Yes, it needs to hold for all $z$ (subject to some technical caveats)

The idea of non-identifiability is that two different parameter values give the same sampling distribution, making them impossible to distinguish based on the data. Subject to some technical caveats which you can usually ignore,$^\dagger$ this means that non-identifiability occurs when the sampling density is the same for all observable data values and identifiability occurs when the sampling density is different for at least one observable data value.

Consequently, in the definition you cite in your question, I think they mean to say that identifiability occurs when $f(z|\theta) \neq f(z|\theta_0)$ for some observable value $z$. Your attempted counter-example gives one case where $f(z|\theta) = f(z|\theta_0)$ but it does not show that this holds for all $z$, so it does not establish non-identifiability.

Incidentally, a reasonable way to view identifiability is in terms of the concept of minimal sufficient parameters (see e.g., O'Neill 2005). Just as you can derive a minimal sufficient statistic from the likelihood function, you can similarly derive a "minimal sufficient parameter" by the same essential method. The minimal sufficient parameter is what can be "identified" from data from that sampling distribution, so any parameter vector that is not a function of the minimal sufficient parameter is not fully identifiable.

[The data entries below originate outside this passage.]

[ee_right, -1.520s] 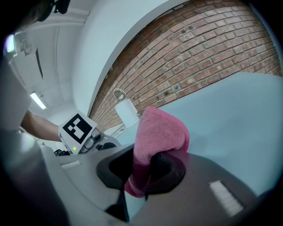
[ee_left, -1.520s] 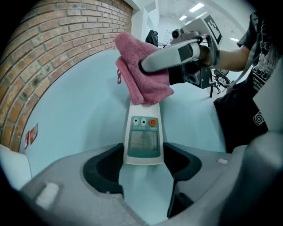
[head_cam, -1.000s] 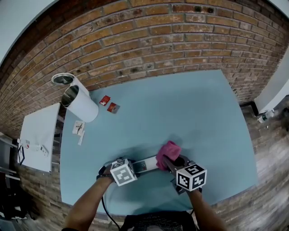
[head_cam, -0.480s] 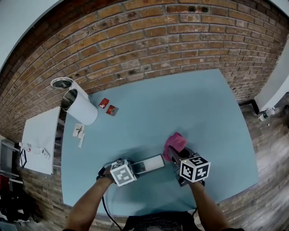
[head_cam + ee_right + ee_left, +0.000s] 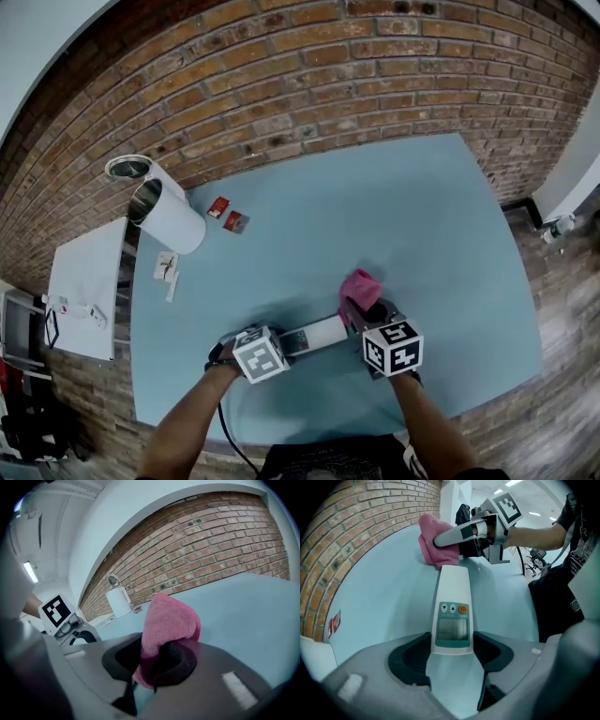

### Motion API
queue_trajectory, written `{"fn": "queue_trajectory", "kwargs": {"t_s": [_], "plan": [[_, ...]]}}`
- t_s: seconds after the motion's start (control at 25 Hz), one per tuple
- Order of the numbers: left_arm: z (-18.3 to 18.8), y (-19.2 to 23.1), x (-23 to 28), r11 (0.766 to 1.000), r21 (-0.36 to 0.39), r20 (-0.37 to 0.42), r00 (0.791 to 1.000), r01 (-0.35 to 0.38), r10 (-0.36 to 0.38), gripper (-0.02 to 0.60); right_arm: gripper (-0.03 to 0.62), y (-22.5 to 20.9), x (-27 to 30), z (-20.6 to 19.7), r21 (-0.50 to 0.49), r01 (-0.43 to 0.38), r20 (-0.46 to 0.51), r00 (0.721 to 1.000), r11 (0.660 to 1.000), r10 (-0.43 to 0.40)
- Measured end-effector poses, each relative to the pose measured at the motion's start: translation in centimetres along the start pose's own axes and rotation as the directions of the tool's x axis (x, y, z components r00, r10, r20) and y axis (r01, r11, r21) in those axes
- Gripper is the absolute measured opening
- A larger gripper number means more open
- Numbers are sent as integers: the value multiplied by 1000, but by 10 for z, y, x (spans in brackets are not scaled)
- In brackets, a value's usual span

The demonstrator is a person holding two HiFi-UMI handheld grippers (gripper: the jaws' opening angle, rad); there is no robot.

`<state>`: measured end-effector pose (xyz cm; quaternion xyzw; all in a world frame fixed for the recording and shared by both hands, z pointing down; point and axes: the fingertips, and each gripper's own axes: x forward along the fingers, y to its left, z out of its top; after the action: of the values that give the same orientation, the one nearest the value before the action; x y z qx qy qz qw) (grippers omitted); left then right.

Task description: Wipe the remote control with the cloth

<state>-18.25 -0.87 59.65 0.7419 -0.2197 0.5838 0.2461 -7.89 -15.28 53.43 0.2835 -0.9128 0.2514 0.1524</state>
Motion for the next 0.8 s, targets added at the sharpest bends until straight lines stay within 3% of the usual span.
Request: {"fn": "queue_trajectory", "kwargs": {"t_s": [0.8], "plan": [[0,1,-1,1000,-10,34,999,-4,4,285,64,6,-37,-22,-7,98,-21,995,995,-98]]}}
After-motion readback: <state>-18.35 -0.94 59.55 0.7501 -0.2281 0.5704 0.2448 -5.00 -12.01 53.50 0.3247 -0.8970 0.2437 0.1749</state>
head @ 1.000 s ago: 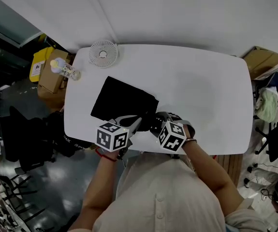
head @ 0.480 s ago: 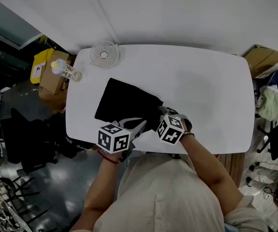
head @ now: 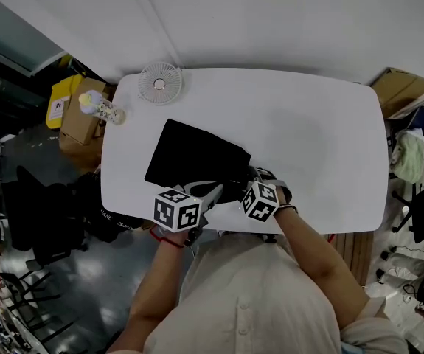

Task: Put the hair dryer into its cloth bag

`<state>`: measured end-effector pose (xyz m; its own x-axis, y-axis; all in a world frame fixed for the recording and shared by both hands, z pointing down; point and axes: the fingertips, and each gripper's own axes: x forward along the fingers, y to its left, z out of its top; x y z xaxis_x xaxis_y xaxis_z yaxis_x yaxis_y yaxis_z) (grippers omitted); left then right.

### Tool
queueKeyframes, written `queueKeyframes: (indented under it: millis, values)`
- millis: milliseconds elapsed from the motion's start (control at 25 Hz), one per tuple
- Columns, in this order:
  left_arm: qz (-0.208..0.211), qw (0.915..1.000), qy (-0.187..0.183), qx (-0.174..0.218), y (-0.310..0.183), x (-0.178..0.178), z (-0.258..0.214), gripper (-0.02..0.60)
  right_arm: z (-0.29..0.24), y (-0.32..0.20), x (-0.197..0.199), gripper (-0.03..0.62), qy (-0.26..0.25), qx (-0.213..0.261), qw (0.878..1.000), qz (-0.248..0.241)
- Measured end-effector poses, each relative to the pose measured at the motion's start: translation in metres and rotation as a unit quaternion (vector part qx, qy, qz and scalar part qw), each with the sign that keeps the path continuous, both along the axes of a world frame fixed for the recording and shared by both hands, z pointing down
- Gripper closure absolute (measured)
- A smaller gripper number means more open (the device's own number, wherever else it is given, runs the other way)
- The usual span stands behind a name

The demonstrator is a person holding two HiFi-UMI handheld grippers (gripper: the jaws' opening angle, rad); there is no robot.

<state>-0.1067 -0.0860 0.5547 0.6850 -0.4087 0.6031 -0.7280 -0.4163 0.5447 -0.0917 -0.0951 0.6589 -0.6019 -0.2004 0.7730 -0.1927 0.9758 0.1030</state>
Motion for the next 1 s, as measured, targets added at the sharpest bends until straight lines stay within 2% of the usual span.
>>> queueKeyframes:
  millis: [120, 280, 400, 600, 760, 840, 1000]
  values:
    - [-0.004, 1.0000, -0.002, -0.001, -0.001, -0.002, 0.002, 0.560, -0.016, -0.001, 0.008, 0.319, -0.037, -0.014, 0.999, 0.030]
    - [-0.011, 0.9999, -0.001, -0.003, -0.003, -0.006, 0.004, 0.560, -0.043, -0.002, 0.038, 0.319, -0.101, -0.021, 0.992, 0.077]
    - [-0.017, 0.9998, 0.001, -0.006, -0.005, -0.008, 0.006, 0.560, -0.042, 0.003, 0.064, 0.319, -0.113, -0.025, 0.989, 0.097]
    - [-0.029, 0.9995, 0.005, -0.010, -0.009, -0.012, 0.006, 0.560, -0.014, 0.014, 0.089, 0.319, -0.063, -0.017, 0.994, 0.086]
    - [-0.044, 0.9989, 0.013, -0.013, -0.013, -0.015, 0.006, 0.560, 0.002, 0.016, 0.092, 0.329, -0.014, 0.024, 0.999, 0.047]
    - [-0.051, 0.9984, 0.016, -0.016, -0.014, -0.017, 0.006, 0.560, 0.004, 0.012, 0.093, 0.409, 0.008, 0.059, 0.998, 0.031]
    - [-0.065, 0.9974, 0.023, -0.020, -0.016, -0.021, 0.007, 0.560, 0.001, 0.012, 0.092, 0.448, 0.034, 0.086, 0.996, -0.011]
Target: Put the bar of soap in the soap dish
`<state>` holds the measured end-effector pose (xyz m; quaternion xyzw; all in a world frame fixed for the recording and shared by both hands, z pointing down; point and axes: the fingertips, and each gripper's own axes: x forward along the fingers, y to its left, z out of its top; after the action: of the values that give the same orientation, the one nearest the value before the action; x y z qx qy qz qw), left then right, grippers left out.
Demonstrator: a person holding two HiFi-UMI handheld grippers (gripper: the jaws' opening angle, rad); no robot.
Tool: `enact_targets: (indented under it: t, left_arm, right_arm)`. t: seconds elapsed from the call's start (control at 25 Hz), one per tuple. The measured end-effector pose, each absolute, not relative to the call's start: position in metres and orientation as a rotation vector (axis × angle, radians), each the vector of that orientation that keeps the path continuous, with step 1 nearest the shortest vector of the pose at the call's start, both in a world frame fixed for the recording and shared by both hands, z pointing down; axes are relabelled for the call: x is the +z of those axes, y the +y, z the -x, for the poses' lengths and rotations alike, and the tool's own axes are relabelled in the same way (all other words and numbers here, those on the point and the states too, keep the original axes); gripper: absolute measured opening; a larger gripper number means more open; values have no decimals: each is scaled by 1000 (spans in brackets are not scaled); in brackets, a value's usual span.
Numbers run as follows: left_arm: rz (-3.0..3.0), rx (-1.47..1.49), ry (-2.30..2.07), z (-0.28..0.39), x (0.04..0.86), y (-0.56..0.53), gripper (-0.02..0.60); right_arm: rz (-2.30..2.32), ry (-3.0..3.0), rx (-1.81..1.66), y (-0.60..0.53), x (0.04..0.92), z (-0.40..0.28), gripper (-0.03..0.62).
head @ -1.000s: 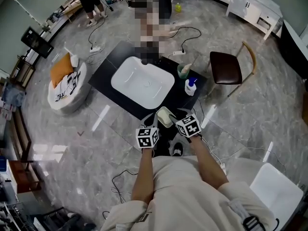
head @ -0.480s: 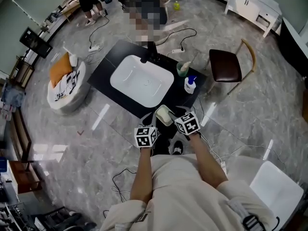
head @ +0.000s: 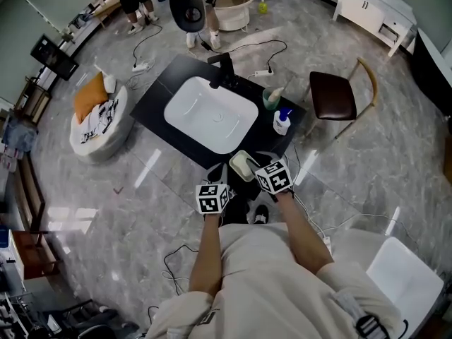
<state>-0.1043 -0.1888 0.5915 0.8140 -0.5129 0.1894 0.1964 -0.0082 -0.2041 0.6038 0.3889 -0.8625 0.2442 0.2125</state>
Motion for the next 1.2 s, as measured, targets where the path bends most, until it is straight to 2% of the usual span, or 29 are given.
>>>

$^\dagger$ A slight complication to identifiability occurs because density functions are not generally unique representations of probability distributions. For instance, for continuous random variables it is possible to alter the points in a density function on an arbitrary countable set of points and it still represents the same distribution. This means that when you are assessing identifiability based on a parameterised class of sampling density functions, strictly speaking, identifiability occurs when $f(x|\theta) \neq f(x|\theta_0)$ over a set of values of $z$ that has positive probability under at least one of those densities. If you form the sampling densities so that they are all continuous then this is enough to allow you to simplify things to say that identifiability occurs when $f(x|\theta) \neq f(x|\theta_0)$ for any $z$. For the reasons discussed here, identifiability is generally not defined in terms of density functions.

Ben
  • 124,856
  • Thank you for the answer: to confirm, you are saying they should have written: $\theta_0$ is identified $\iff$ $\exists z$ such that $f(z|\theta) \not= f(z|\theta_0)$. Do you have a possible citation for such a definition (the link you provided is cool but a different framework)? – Panel Noob Oct 04 '22 at 03:26
  • If you would like literature beyond the linked paper, I recommend looking at some of the papers cited in that paper. – Ben Oct 04 '22 at 08:18
  • 1
    Your lead-in seems to contradict the rest of your post. I am having difficulties determining what you're trying to say and reconciling it with the standard definition of identifiability (namely, that each $\theta\in\Theta$ determines a unique distribution). Indeed, it seems you make some additional implicit assumptions in referring to "a set of outcomes with probability one": probability with respect to what distribution? – whuber Feb 14 '23 at 22:10
  • 1
    @whuber: I've rewritten the answer to try to deal with this. Essentially, I am trying to get across the "essence" of identifiability without labouring the technical caveat that applies due to non-uniqueness of density functions. Usually identifiability would not be defined in terms of density functions (because of this problem), but since the OP is dealing with a case where it is, I would like to give him an answer that side-steps this complication for the most part. – Ben Feb 15 '23 at 03:43
1

I see no problem with how identification is defined. The bracketed part is saying that $\theta_0$ is identified if whenever $\theta \neq \theta_0$ and $\theta \in \Theta$, then it must be that $f(z|\theta) \neq f(z|\theta_0)$.

Here, the $\neq$ is for two functions. Two functions are not equal if there is some $z$ for which they are not equal. So I see no ambiguity in the definition.

If you wanted, you could certainly add "if there exists some $z$ such that...", but I presume the author was trying to keep things concise.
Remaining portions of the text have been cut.